The Birchbox shops also come as mass retailers try to elevate the customer experience when you walk into the store to mirror the specialty store experience, said Lisa Berger, managing director of beauty at executive search firm Solomon Page Group.

“The launch of this collaboration with Birchbox marks further progress on Walgreens’ enhanced beauty offering for customers, which includes a differentiated beauty offering in approximately 3,000 stores and more than 3,500 in-store beauty consultants,” Brindley said.

Archrival CVS has its own beauty upgrade underway with its IRL format that spotlights on-demand salon services via a collaboration with Glamsquad as well as indie brands, just as Amazon launched a beauty shop last fall.

Despite the mass channel’s flirtation with prestige fare, you still won’t find a Chanel counter in a U.S. drugstore chain, as many of the traditional brands fear diluting their tony brand equity.

It’s a very different picture overseas, where Shoppers Drug Mart in Canada and Boots, the U.K.’s largest drugstore chain, sell prestige and global indie brands alongside mass-market lines.

Berger sees direct-to-consumer brands like Birchbox ushering in a new era of prestige beauty in the nation’s drugstores, she said, noting Walgreens’ 2015 acquisition of Boots’ parent company, Alliance Boots. “In 20 years, these direct-to-consumer brands [like Birchbox] will be the next prestige products,” Berger predicts.

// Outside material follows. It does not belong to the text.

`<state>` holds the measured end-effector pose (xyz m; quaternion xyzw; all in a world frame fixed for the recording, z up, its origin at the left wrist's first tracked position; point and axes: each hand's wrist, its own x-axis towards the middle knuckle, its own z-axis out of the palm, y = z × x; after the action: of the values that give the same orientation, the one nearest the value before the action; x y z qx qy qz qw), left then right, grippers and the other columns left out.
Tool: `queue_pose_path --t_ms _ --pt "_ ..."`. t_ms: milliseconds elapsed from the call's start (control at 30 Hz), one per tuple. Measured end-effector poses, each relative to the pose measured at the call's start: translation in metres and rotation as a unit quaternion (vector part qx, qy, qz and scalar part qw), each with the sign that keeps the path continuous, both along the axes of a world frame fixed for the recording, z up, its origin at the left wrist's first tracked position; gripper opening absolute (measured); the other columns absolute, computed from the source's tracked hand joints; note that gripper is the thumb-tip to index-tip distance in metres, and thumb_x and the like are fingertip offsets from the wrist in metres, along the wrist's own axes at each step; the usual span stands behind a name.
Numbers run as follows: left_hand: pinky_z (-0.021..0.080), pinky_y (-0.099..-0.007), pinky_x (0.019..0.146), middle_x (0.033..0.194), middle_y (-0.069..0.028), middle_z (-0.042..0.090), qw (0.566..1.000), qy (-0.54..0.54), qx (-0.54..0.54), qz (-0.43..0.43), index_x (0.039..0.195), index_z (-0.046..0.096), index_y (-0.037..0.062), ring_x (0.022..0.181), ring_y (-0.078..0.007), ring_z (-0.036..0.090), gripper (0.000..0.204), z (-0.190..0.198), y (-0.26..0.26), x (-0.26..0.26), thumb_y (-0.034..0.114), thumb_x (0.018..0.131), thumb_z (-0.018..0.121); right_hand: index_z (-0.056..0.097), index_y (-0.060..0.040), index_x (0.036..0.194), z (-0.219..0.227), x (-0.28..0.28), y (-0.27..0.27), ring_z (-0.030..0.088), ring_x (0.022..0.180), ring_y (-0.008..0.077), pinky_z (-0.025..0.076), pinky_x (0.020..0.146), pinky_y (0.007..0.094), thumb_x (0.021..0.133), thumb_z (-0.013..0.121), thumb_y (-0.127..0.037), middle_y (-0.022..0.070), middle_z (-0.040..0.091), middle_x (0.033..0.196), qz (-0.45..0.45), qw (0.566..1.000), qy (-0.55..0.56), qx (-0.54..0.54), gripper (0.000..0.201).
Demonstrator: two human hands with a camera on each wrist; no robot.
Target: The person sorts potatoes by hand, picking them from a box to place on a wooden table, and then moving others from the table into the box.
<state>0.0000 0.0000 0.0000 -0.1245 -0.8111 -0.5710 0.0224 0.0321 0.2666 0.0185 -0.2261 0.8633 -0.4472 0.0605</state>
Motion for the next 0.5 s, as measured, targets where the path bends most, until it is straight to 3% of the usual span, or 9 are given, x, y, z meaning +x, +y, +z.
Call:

Beauchamp says that, so far, the Walgreens shops have had a halo effect on its business. The curated assortment of brands adds value and content to buying beauty, and the reception has been great. “When we give that customer a Birchbox experience, they increase their spend significantly,” she said.

Walgreens’ Brindley said customer feedback has been extremely encouraging. “We are working to open additional stores by spring. As with other pilots, we will gather key learnings and customer feedback to determine any future steps, as well as additional collaboration opportunities.”

As Birchbox evaluates the shops’ performance and explores different iterations of the model, plotting an expansion strategy is premature, Beauchamp said. “’What does it look like to be in 100 stores?’ is the next question,” she said.

Looking five years down the road, Birchbox aims to have earned a spot as a household name for the everyday consumer, its target consumer, and what she thinks about when she thinks about buying and discovering beauty, said Beauchamp.